Segment Open

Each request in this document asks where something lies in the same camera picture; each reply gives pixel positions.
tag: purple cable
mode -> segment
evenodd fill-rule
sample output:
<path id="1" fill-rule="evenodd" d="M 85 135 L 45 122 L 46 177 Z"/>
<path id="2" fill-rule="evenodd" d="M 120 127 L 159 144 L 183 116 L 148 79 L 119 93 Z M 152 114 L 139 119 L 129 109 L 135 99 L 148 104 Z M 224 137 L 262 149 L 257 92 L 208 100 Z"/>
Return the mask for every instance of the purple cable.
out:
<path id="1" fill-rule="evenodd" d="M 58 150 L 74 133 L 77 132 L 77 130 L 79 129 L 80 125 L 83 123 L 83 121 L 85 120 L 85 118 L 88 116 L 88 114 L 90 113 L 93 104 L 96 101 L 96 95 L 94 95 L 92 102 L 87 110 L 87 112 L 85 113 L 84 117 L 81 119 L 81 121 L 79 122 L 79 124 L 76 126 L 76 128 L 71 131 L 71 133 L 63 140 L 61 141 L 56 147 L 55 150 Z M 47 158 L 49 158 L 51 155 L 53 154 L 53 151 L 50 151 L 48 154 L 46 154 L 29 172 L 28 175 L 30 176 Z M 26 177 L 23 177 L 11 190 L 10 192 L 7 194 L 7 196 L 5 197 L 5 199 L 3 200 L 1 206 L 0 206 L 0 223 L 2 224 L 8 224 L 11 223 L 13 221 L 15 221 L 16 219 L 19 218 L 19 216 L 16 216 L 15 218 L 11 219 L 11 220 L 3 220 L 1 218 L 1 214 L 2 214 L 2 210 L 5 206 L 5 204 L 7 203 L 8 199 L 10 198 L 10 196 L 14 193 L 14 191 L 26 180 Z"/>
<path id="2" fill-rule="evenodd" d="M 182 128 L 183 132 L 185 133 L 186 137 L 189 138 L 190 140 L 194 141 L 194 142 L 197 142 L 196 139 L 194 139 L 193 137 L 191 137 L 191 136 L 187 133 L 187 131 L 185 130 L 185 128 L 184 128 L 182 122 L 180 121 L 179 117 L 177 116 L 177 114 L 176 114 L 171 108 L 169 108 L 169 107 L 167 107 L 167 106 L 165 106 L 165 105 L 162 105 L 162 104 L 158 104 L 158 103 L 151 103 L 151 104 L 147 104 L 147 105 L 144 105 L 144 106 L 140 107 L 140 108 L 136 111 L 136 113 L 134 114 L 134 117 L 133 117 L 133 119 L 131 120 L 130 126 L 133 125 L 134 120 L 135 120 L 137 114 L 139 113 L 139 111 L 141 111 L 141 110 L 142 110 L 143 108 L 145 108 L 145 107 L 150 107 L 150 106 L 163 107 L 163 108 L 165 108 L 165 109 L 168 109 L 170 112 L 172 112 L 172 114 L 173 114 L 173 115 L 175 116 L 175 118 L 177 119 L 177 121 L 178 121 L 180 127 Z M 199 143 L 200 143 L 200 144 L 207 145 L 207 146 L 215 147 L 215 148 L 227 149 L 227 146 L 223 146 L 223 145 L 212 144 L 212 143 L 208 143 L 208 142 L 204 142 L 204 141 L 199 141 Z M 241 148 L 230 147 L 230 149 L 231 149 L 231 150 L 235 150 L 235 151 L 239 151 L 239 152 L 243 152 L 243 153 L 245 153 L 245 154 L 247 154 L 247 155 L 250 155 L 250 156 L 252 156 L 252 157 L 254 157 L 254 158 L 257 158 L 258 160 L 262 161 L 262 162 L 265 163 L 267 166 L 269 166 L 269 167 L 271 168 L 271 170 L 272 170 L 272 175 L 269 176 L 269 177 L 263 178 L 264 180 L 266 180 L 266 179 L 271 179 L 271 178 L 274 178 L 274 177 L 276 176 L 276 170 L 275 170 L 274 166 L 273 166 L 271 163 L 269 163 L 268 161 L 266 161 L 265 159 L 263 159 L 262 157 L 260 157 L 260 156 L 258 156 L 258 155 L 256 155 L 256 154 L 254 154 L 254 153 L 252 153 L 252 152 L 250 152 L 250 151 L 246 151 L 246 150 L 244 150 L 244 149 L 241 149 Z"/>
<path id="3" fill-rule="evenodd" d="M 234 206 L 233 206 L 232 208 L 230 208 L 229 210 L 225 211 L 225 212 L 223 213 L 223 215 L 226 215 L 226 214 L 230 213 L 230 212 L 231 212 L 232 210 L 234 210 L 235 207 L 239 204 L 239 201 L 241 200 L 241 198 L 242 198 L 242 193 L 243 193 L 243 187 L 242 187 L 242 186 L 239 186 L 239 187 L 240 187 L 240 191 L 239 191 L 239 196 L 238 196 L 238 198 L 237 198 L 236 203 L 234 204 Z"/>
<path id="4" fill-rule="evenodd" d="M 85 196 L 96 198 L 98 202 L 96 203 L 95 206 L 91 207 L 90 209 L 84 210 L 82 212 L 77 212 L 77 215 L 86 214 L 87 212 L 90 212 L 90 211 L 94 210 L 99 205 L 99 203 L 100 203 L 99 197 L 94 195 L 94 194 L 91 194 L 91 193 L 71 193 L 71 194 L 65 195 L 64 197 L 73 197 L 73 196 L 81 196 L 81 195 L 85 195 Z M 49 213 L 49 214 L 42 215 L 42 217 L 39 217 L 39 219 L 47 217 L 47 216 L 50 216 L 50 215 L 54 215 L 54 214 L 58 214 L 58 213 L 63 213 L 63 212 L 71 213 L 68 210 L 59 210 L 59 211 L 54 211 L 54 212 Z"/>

Segment Closed

TASK INSTRUCTIONS – Word for word, restate all of the entries.

COMPLETED EXERCISE –
Each request in this document asks where something lies in the same camera picture; each reply gives pixel positions.
tag: purple cable
mode -> segment
evenodd fill-rule
sample output:
<path id="1" fill-rule="evenodd" d="M 85 135 L 45 122 L 46 177 Z"/>
<path id="2" fill-rule="evenodd" d="M 120 127 L 159 144 L 183 116 L 148 79 L 119 93 Z M 152 114 L 139 119 L 129 109 L 135 99 L 148 104 Z M 224 137 L 262 149 L 257 92 L 208 100 Z"/>
Return the mask for every instance of the purple cable.
out:
<path id="1" fill-rule="evenodd" d="M 58 150 L 74 133 L 77 132 L 77 130 L 79 129 L 80 125 L 83 123 L 83 121 L 85 120 L 85 118 L 88 116 L 88 114 L 90 113 L 93 104 L 96 101 L 96 95 L 94 95 L 92 102 L 87 110 L 87 112 L 85 113 L 84 117 L 81 119 L 81 121 L 79 122 L 79 124 L 76 126 L 76 128 L 71 131 L 71 133 L 63 140 L 61 141 L 56 147 L 55 150 Z M 47 158 L 49 158 L 51 155 L 53 154 L 53 151 L 50 151 L 48 154 L 46 154 L 29 172 L 28 175 L 30 176 Z M 26 177 L 23 177 L 11 190 L 10 192 L 7 194 L 7 196 L 5 197 L 5 199 L 3 200 L 1 206 L 0 206 L 0 223 L 2 224 L 8 224 L 11 223 L 13 221 L 15 221 L 16 219 L 19 218 L 19 216 L 16 216 L 15 218 L 11 219 L 11 220 L 3 220 L 1 218 L 1 214 L 2 214 L 2 210 L 5 206 L 5 204 L 7 203 L 8 199 L 10 198 L 10 196 L 14 193 L 14 191 L 26 180 Z"/>
<path id="2" fill-rule="evenodd" d="M 182 128 L 183 132 L 185 133 L 186 137 L 189 138 L 190 140 L 194 141 L 194 142 L 197 142 L 196 139 L 194 139 L 193 137 L 191 137 L 191 136 L 187 133 L 187 131 L 185 130 L 185 128 L 184 128 L 182 122 L 180 121 L 179 117 L 177 116 L 177 114 L 176 114 L 171 108 L 169 108 L 169 107 L 167 107 L 167 106 L 165 106 L 165 105 L 162 105 L 162 104 L 158 104 L 158 103 L 151 103 L 151 104 L 147 104 L 147 105 L 144 105 L 144 106 L 140 107 L 140 108 L 136 111 L 136 113 L 134 114 L 134 117 L 133 117 L 133 119 L 131 120 L 130 126 L 133 125 L 134 120 L 135 120 L 137 114 L 139 113 L 139 111 L 141 111 L 141 110 L 142 110 L 143 108 L 145 108 L 145 107 L 150 107 L 150 106 L 163 107 L 163 108 L 165 108 L 165 109 L 168 109 L 170 112 L 172 112 L 172 114 L 173 114 L 173 115 L 175 116 L 175 118 L 177 119 L 177 121 L 178 121 L 180 127 Z M 199 143 L 200 143 L 200 144 L 207 145 L 207 146 L 215 147 L 215 148 L 227 149 L 227 146 L 223 146 L 223 145 L 212 144 L 212 143 L 208 143 L 208 142 L 204 142 L 204 141 L 199 141 Z M 241 148 L 230 147 L 230 149 L 231 149 L 231 150 L 235 150 L 235 151 L 239 151 L 239 152 L 243 152 L 243 153 L 245 153 L 245 154 L 247 154 L 247 155 L 250 155 L 250 156 L 252 156 L 252 157 L 254 157 L 254 158 L 257 158 L 258 160 L 262 161 L 262 162 L 265 163 L 267 166 L 269 166 L 269 167 L 271 168 L 271 170 L 272 170 L 272 175 L 269 176 L 269 177 L 263 178 L 264 180 L 266 180 L 266 179 L 271 179 L 271 178 L 274 178 L 274 177 L 276 176 L 276 170 L 275 170 L 274 166 L 273 166 L 271 163 L 269 163 L 268 161 L 266 161 L 265 159 L 263 159 L 262 157 L 260 157 L 260 156 L 258 156 L 258 155 L 256 155 L 256 154 L 254 154 L 254 153 L 252 153 L 252 152 L 250 152 L 250 151 L 246 151 L 246 150 L 244 150 L 244 149 L 241 149 Z"/>
<path id="3" fill-rule="evenodd" d="M 234 206 L 233 206 L 232 208 L 230 208 L 229 210 L 225 211 L 225 212 L 223 213 L 223 215 L 226 215 L 226 214 L 230 213 L 230 212 L 231 212 L 232 210 L 234 210 L 235 207 L 239 204 L 239 201 L 241 200 L 241 198 L 242 198 L 242 193 L 243 193 L 243 187 L 242 187 L 242 186 L 239 186 L 239 187 L 240 187 L 240 191 L 239 191 L 239 196 L 238 196 L 238 198 L 237 198 L 236 203 L 234 204 Z"/>
<path id="4" fill-rule="evenodd" d="M 85 196 L 96 198 L 98 202 L 96 203 L 95 206 L 91 207 L 90 209 L 84 210 L 82 212 L 77 212 L 77 215 L 86 214 L 87 212 L 90 212 L 90 211 L 94 210 L 99 205 L 99 203 L 100 203 L 99 197 L 94 195 L 94 194 L 91 194 L 91 193 L 71 193 L 71 194 L 65 195 L 64 197 L 73 197 L 73 196 L 81 196 L 81 195 L 85 195 Z M 49 213 L 49 214 L 42 215 L 42 217 L 39 217 L 39 219 L 47 217 L 47 216 L 50 216 L 50 215 L 54 215 L 54 214 L 58 214 L 58 213 L 63 213 L 63 212 L 71 213 L 68 210 L 59 210 L 59 211 L 54 211 L 54 212 Z"/>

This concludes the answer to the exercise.